Años de trágico fervor

Había un revulsivo fervor en los años 70. Los jóvenes protagonistas que integraban los grupos de izquierda y de derecha tuvieron agallas para involucrarse, temprano en sus vidas, en una lucha ideológica violenta cuyo fruto es hoy una sociedad habitada por sobrevivientes, fantasmas y otros subproductos de tanta equivocación de pupitre y de trasnoche.

El Estado no tardó en reaccionar para reprimir. "Está en juego su seguridad", se decía. Y quizá lo estaba. Para protegerla, la junta militar creyó imprescindible establecer métodos inscriptos en una ley brutal. El sombrío y patético escenario dio cabida a la proliferación de muchas conductas enfermas, tan reprochables como las de aquellos a los que combatían. Y para ello se utilizó a otra parte de esa juventud, dirigida por unos señores de cincuenta, convencidos de su heroicidad como los que alimentaban ideológicamente a los primeros. Un fervor de otro signo. Creyeron hacer lo que correspondía. Todavía hoy una gran parte de la sociedad aprueba, callada, esa acción. Muchos de los que prestaron su colaboración en la tarea de gobierno desconocían las aberraciones que se producían en la clandestinidad.

Negar los hechos

¿Dónde están todos ellos? Unos todavía tienen vida y otros no. Los muertos: algunos, de uno y otro lado, tienen su sepultura; otros yacen vaya a saber dónde. Los vivos: un ex montonero puede tomar un café en La Biela con quien hace apenas veinticinco años pudo ser blanco de su metralla: un peronista de derecha. Los que reprimieron no se juntan, en general, con ninguno de los dos. Pero hay excepciones y extrañas mezclas. Algunos de los que hoy todavía llevan uniforme se han mezclado con funcionarios -quizá, como ellos, también protagonistas en los 70- que trafican y circulan por tenebrosos caminos donde hay corrupción, traición y muerte.
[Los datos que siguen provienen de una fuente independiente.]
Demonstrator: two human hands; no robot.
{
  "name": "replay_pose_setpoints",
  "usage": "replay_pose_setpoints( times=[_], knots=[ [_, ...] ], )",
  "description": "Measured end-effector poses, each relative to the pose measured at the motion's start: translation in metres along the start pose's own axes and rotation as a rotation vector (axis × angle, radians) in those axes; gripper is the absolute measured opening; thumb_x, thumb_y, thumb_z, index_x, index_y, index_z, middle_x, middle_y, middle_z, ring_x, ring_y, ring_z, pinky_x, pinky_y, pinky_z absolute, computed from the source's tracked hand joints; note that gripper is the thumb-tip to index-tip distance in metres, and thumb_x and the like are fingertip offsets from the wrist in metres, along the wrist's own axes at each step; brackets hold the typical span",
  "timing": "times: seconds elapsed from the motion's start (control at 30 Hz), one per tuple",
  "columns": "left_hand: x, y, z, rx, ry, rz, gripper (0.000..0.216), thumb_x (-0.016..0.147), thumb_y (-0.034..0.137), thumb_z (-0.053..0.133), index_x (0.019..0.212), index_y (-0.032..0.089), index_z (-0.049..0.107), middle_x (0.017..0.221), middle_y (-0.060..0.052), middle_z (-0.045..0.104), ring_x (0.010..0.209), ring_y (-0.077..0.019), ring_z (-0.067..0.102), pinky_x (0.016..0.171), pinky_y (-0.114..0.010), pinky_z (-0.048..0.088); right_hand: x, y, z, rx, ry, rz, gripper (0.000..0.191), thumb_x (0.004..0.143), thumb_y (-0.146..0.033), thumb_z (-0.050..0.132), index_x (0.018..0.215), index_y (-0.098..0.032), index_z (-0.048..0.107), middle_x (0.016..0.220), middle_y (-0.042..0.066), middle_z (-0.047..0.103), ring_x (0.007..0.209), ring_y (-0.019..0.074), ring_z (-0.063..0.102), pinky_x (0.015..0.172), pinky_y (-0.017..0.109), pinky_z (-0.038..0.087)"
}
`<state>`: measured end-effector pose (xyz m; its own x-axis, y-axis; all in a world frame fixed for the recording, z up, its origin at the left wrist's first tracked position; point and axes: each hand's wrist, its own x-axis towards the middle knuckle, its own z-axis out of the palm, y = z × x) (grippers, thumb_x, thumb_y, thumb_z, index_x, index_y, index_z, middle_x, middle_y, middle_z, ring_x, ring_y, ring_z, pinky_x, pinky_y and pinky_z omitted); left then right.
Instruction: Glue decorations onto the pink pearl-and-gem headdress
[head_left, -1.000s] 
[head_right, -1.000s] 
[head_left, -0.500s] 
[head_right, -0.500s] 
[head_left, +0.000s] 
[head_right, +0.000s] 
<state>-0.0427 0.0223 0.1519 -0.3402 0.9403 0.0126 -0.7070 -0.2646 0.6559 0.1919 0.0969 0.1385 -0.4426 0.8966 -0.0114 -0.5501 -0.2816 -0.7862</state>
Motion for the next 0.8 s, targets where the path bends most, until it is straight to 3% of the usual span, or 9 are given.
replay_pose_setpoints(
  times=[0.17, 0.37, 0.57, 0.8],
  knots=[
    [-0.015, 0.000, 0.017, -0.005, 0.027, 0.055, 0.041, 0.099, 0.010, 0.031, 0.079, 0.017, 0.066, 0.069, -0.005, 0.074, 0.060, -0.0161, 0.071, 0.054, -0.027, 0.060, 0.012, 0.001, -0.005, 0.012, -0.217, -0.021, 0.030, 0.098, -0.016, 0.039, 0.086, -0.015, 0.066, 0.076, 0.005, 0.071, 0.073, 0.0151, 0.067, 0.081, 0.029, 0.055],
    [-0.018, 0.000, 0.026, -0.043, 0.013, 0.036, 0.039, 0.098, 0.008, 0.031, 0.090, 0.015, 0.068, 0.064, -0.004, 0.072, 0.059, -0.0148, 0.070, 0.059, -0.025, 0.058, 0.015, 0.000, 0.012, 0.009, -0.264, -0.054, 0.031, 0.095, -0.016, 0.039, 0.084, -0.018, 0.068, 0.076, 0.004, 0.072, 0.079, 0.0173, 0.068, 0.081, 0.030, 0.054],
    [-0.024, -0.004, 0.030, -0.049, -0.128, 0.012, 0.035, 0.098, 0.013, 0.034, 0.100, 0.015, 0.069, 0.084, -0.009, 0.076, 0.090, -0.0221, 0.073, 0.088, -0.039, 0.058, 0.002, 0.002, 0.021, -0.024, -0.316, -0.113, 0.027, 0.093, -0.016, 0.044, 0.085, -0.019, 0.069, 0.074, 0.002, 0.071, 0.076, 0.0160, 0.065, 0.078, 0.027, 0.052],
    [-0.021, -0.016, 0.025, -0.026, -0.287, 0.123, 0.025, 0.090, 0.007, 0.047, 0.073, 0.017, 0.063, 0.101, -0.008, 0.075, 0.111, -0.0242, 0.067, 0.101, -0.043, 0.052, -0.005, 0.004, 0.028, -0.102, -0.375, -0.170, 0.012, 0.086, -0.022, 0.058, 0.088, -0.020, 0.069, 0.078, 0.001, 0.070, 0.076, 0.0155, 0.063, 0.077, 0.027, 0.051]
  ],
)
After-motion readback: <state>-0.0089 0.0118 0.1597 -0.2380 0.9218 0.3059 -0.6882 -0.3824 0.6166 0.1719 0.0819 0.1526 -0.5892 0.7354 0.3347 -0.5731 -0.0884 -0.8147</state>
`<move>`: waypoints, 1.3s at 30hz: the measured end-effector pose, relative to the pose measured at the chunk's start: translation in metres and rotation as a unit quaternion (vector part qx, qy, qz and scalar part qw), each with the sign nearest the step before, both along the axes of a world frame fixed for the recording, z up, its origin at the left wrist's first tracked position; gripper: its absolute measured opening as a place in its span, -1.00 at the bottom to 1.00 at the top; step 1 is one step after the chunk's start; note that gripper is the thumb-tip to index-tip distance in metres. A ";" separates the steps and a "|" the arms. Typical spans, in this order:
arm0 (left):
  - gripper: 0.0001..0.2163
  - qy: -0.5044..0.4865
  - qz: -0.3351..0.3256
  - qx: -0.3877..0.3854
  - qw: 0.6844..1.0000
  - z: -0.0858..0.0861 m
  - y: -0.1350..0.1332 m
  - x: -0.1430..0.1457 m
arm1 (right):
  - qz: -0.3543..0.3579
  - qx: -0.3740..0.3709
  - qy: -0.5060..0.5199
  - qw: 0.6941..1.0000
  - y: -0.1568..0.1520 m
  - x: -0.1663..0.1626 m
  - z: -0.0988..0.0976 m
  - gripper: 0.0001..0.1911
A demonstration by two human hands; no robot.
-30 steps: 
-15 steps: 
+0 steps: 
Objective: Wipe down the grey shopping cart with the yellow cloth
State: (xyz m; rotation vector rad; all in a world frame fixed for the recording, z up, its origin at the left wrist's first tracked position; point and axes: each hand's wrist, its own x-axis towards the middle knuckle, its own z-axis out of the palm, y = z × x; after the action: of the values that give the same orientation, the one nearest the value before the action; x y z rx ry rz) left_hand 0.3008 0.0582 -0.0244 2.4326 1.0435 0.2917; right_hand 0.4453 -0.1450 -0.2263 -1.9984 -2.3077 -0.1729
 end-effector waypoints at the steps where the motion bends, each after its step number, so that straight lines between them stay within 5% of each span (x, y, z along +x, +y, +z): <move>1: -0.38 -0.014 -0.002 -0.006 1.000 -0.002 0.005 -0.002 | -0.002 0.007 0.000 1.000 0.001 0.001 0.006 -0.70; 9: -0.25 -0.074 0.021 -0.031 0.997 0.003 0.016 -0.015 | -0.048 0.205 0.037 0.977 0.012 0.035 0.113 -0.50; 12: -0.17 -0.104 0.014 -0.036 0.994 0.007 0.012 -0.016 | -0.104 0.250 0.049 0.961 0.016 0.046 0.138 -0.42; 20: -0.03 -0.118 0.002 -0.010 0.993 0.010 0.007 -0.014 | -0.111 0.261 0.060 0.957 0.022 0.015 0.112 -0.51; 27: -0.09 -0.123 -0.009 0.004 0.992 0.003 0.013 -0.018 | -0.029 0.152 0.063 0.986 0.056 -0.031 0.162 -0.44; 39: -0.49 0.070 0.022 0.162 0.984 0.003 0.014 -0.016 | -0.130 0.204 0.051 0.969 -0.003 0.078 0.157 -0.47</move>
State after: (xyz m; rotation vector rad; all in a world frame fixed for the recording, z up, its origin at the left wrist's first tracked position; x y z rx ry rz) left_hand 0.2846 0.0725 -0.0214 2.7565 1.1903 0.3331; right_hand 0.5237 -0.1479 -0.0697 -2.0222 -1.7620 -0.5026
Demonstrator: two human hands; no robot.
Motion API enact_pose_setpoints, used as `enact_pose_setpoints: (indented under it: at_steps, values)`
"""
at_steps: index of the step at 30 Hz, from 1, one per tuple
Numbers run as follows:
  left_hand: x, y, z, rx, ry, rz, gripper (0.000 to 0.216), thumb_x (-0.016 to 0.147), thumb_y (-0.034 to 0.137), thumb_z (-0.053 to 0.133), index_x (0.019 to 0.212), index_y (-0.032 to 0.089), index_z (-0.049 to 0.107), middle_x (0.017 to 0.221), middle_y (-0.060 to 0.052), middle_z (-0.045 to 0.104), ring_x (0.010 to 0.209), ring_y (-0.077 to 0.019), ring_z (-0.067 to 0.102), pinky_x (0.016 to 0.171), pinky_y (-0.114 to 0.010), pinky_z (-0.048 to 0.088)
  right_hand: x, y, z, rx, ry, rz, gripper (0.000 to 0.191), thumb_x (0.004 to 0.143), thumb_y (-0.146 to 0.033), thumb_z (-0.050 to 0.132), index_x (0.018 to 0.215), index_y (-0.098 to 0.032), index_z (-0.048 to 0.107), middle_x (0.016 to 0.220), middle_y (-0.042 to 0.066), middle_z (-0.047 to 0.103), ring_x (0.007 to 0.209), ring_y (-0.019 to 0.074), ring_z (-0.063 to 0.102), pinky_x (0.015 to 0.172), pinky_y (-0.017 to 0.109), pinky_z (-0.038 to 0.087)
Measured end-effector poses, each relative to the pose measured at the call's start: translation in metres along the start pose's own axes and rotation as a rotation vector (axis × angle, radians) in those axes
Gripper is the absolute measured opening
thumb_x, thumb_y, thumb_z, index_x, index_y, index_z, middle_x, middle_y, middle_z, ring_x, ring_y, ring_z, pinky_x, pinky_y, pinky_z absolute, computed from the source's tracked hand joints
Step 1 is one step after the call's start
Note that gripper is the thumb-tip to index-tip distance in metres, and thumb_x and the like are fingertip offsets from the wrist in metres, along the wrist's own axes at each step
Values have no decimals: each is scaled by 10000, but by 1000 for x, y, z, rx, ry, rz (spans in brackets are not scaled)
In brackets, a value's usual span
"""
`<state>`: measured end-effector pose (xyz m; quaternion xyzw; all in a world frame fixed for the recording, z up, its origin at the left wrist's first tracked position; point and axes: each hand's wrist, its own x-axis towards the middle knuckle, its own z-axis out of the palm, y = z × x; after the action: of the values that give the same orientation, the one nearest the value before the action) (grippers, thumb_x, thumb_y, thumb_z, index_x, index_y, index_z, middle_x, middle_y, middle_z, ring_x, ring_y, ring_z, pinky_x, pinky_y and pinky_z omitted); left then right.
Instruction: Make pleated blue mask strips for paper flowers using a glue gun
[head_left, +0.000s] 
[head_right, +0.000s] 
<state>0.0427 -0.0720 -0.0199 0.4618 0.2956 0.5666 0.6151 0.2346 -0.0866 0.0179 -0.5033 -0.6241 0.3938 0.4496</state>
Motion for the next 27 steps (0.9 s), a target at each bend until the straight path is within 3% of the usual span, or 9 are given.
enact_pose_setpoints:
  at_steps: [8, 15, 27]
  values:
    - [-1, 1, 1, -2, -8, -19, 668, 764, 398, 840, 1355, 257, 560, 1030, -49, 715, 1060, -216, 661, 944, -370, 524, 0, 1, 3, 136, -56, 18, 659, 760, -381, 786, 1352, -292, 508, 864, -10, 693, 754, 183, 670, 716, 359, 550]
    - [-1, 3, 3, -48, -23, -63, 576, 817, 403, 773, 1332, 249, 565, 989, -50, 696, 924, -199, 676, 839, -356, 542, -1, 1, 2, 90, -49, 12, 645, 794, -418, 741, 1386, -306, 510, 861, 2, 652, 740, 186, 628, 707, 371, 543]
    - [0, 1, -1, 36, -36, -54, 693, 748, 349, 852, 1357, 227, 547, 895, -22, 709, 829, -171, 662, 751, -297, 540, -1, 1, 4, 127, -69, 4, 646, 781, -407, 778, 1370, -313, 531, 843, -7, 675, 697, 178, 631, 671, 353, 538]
El retorno de la democracia trajo a la República importantes decisiones. Así se dictaron leyes, se hicieron juicios, hubo condenas, pero, lamentablemente, también hubo indultos para unos y otros. Algunas veces se hizo lo que se pudo, pero no siempre lo que correspondía. Pero hay algo seguro: no quedará resuelto el fondo del problema en tanto aquellos a los que les tocó utilizar el aparato estatal persistan en negar los hechos frente a sus víctimas.

Hay muchas personas que tienen todavía hoy la peor de las angustias: no saber qué ha pasado con sus familiares. Como una suerte de tardío reconocimiento, un oficial -tripulante de los aviones navales- aparece en escena y dice que muchos desaparecidos murieron arrojados vivos al Río de la Plata. Este hombre, que no resiste su conciencia, habla y sus camaradas lo repudian por traicionar la ley del silencio. También lo aborrecen los familiares de las víctimas, pues bien pudo ser el victimario que nunca identificaron. Y allí está, en la mesa de un bar de Madrid. Y mientras tanto aparecen unos jueces del país y del extranjero, animados por motivaciones diversas, que vienen a hurgar en recónditos sitios queriendo dar satisfacción a los que todavía necesitan respuestas y justicia.

La senda del reconocimiento

He estado presente en estos veinticinco años y desde hace algún tiempo, pero tardíamente, he cambiado, como muchos, mi modo de ver estas cosas. Sin perder conciencia de la brutal violencia de unos y otros, y de quién inició la "guerra" (no se duda de que fueron los grupos civiles_), he comenzado a pensar en las terribles y aún persistentes huellas de la represión estatal. Así, no consigo imaginar los diálogos de un represor-torturador con sus hijos. En cambio, sí me imagino que muchos de esos hijos, que hasta pueden ser hijos de otros padres muertos en los 70, tienen que sufrir silencios y marginación. Cuán difícil es para un militar honesto que sufre privaciones -merecedor de todo el respeto- ver a algunos camaradas de armas en una situación distante del temple y del honor militar.

Mientras, muchos de los protagonistas de los 70 aún no han transitado por la humanitaria senda del reconocimiento de lo que se hizo mal y generó odio y resentimiento. Ese camino no asegurará la reconciliación, pero servirá para que unos y otros mejoren sus vidas y sus muertes y las vidas de sus allegados, que, por cierto, no fueron partícipes de ese trágico y violento fervor.